Inheriting an IRA from a spouse is simpler than inheriting one from
someone else, such as a parent or elderly aunt. A spouse also has
special privileges that aren't available to non-spouse beneficiaries.
A spouse can:
- Roll it over. A spouse can simply roll
over the account into his or her own existing or new IRA account
and can continue contributing to it. Non-spousal beneficiaries
cannot roll over inherited IRA funds, nor can they add money to
an inherited account.
- Remain a beneficiary. In this case the IRA
is transferred to a beneficiary distribution account, also called
a beneficial or inherited IRA. The deceased person's and the beneficiary's
names both remain on the account. The beneficiary distribution
account, can be advantageous if the surviving spouse is younger
than 59 1/2 but wishes to tap funds from the IRA without paying
a 10-percent early-withdrawal penalty. The beneficiary distribution
account, can also be a good option if the surviving spouse is
much older than the deceased spouse.
- Cash out the account. This move could have
serious tax implications. It's wise to talk to a tax professional
before taking this extreme step.
- Disclaim or give away an inherited IRA.
If you're doing well financially you might choose to give your
inherited IRA to someone else -- your child, for example -- so
the account can grow tax-deferred over a lifetime. This option
should be discussed with the original IRA account holder while
he or she is still living.

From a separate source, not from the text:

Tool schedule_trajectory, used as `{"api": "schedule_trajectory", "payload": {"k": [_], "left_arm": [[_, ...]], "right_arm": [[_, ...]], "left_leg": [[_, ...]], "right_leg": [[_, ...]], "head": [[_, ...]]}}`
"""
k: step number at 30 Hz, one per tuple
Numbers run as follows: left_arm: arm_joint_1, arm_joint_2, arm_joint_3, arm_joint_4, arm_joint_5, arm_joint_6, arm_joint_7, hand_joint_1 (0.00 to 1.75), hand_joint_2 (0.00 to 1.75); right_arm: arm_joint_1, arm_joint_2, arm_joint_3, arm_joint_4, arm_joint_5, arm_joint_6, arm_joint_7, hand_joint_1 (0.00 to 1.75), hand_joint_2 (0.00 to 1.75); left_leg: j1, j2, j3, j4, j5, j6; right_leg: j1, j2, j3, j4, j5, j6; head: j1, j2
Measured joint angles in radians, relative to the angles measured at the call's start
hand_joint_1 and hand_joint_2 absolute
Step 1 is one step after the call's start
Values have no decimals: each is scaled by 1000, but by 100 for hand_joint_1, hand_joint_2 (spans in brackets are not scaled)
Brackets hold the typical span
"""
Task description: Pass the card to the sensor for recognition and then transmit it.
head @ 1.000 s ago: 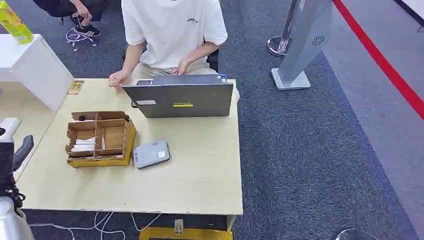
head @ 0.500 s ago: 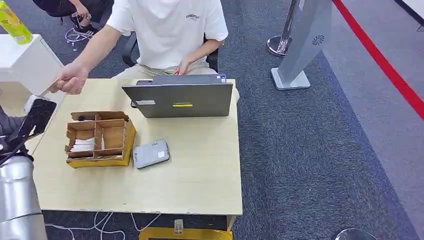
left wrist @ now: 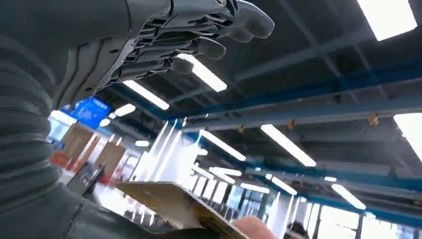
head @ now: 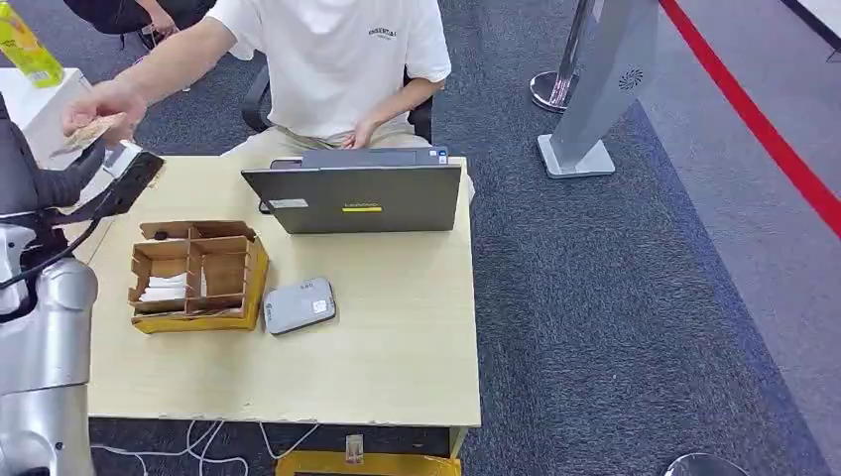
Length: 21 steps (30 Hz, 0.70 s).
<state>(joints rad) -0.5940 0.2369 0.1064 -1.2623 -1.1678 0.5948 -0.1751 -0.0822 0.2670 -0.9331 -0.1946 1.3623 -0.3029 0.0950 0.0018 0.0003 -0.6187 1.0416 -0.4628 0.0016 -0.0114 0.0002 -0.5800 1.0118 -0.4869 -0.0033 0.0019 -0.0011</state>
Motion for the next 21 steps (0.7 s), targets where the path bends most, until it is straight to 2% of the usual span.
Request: {"api": "schedule_trajectory", "payload": {"k": [2,5,6,21], "left_arm": [[-15,5,-26,10,-41,28,18,0,175],[-48,6,-50,51,-59,32,31,0,175],[-56,6,-55,62,-66,32,33,175,175],[-95,2,-122,217,-51,20,22,175,175]], "right_arm": [[0,0,2,0,9,3,10,0,175],[-1,0,4,0,14,7,18,0,175],[-1,0,4,0,14,9,21,0,175],[-3,0,5,2,14,14,44,0,175]], "left_leg": [[0,0,0,0,0,0],[0,0,0,0,0,0],[0,0,0,0,0,0],[0,0,0,0,0,0]], "right_leg": [[0,0,0,0,0,0],[0,0,0,0,0,0],[0,0,0,0,0,0],[0,1,0,0,0,0]], "head": [[0,0],[0,0],[0,0],[0,0]]}}
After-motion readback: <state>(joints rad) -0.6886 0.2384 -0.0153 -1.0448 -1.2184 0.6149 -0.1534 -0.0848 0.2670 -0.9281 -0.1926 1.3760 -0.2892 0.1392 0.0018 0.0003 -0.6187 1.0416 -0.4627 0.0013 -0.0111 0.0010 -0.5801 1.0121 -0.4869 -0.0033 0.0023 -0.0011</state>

You may also need to seek legal advice.
By choosing either the rollover or the beneficiary
distribution account, a spouse can defer taking funds out of the
IRA until reaching age 70 1/2, the point at which annual required
minimum distributions begin. This deferral option often is a great
bonus for younger surviving spouses. By contrast, non-spouses can't
totally defer required minimum distributions. For further details
on spousal inheritances, consult your tax professional. The rules
and tax implications are (surprise!) complex.
If you inherit an IRA from someone other than a spouse, you cannot
treat it as just any other IRA. It's a totally different animal.
"A spouse who inherits an IRA is the only person
who can commingle funds with other IRAs," says Marsha Goetting,
Ph.D., CFP, CFCS, a professor and extension family economics specialist
at Montana State University. "Everyone else must keep inherited
IRAs totally separate and may not make new contributions to these
So, if you think you might inherit an IRA from someone
other than your spouse, such as an elderly parent, it's wise to
do some advance planning if you can. According to Bonnie Hughes,
CFP, of A
& H Financial Planning and Education Inc., your options
for handling the account are a little trickier. In particular, there
are some thorny rules regarding designating beneficiaries for IRAs.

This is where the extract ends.